GOAL OF THE EXERCISE –
What you return must be every line below that includes the word "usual".

STORED DATA –
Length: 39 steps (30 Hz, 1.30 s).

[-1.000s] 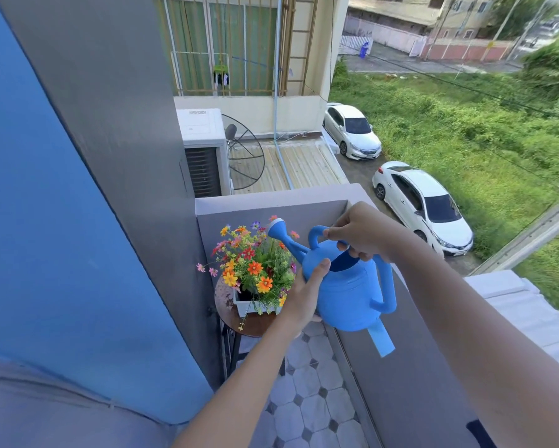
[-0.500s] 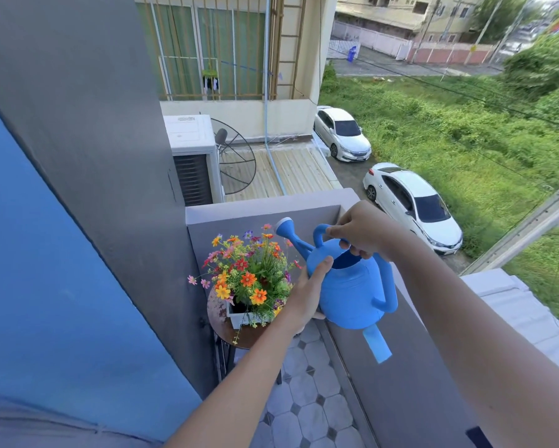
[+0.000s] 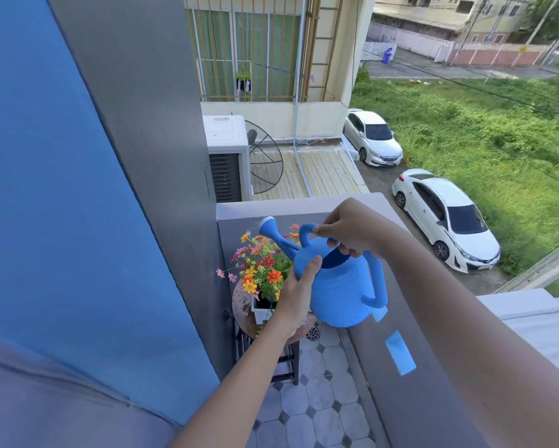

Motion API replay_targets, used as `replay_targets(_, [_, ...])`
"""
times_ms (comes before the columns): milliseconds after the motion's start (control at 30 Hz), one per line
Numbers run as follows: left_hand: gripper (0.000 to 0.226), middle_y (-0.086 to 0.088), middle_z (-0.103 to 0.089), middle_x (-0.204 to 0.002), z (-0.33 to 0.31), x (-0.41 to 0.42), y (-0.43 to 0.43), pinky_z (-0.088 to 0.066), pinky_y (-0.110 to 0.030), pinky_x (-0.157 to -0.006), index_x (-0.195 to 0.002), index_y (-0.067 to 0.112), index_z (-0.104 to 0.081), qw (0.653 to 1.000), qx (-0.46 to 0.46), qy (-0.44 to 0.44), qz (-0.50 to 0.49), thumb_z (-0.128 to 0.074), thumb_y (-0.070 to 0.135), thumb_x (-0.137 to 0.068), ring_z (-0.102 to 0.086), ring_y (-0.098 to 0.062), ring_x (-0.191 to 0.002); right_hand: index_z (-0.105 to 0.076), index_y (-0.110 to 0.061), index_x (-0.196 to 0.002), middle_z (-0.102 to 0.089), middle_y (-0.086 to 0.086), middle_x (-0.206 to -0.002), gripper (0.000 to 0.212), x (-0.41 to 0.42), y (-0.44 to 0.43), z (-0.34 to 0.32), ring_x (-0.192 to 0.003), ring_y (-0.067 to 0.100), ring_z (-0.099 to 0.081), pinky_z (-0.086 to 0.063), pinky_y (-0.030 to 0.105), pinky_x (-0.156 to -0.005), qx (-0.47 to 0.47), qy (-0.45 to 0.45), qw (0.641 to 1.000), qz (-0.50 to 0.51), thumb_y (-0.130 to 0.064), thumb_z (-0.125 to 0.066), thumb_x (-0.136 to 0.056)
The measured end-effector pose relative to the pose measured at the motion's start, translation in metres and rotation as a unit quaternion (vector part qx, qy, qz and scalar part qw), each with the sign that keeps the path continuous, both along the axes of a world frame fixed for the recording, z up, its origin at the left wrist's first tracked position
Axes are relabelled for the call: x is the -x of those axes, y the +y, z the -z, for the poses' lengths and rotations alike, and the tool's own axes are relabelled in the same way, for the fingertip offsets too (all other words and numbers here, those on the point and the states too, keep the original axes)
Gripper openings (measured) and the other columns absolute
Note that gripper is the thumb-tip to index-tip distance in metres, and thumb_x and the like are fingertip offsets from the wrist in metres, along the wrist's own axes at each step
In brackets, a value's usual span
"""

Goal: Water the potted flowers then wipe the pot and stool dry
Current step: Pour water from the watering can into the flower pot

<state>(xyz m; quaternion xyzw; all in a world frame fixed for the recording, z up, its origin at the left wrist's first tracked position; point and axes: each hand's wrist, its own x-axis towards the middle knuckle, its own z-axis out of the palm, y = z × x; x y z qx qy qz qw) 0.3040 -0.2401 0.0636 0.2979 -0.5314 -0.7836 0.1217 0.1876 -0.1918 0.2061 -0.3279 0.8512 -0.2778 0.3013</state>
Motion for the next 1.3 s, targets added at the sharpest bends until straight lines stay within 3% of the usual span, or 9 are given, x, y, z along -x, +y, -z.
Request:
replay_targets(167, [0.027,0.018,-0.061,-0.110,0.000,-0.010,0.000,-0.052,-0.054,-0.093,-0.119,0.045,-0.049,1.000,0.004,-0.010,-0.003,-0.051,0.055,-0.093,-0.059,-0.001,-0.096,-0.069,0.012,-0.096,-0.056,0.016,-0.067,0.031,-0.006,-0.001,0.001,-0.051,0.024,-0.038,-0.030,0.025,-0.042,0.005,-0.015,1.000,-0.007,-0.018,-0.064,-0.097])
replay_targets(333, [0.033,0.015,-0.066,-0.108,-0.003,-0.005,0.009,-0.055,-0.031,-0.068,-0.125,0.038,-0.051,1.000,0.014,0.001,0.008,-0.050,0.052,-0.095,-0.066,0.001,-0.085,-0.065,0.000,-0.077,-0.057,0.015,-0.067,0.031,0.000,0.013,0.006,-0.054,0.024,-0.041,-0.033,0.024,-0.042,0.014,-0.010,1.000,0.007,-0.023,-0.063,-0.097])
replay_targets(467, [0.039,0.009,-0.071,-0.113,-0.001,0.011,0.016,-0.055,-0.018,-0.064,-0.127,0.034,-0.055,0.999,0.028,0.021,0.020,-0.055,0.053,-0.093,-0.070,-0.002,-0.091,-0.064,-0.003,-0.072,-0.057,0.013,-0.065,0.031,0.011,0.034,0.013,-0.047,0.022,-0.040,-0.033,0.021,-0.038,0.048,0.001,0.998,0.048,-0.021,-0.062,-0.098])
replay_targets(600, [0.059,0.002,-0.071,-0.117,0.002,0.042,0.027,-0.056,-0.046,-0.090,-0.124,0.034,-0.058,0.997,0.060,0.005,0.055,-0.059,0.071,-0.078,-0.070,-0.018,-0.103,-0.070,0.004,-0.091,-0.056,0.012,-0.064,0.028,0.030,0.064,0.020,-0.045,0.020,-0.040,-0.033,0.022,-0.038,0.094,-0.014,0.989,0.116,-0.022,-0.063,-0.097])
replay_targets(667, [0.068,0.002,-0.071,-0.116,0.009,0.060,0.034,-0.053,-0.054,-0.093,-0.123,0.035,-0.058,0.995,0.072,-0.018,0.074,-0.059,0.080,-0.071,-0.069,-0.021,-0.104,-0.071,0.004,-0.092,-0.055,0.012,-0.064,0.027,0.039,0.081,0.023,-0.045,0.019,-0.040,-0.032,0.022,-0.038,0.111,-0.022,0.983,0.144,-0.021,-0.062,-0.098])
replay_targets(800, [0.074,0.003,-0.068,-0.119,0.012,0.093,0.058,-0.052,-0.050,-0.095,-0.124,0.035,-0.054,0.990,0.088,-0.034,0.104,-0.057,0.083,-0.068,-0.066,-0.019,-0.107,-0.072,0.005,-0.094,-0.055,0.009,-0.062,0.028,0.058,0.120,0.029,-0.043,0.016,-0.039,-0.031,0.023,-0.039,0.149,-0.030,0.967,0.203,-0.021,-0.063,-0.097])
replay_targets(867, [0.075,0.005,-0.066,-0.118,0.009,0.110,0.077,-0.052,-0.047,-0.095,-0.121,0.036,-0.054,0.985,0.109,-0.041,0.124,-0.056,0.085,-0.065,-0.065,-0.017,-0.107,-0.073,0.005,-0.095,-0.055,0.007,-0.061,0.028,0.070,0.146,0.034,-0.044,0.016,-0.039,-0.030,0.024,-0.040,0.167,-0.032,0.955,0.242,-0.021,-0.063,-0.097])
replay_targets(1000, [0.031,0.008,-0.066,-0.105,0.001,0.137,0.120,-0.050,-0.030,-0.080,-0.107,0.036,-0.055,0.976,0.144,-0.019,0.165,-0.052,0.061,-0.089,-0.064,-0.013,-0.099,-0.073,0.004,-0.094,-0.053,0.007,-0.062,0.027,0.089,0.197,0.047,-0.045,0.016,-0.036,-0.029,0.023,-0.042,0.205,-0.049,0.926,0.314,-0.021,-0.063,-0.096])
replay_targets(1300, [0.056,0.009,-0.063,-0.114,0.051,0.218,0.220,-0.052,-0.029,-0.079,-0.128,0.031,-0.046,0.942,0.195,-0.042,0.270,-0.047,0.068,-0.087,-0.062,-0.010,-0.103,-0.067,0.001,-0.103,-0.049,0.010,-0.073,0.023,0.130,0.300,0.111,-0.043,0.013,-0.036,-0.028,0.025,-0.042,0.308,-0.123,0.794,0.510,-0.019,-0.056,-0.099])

WRITTEN RESPONSE –
In brackets, a value's usual span
Motion for the next 1.3 s, targets added at the sharpest bends until straight lines stay within 3% of the usual span, or 9 are given, x, y, z along -x, +y, -z.

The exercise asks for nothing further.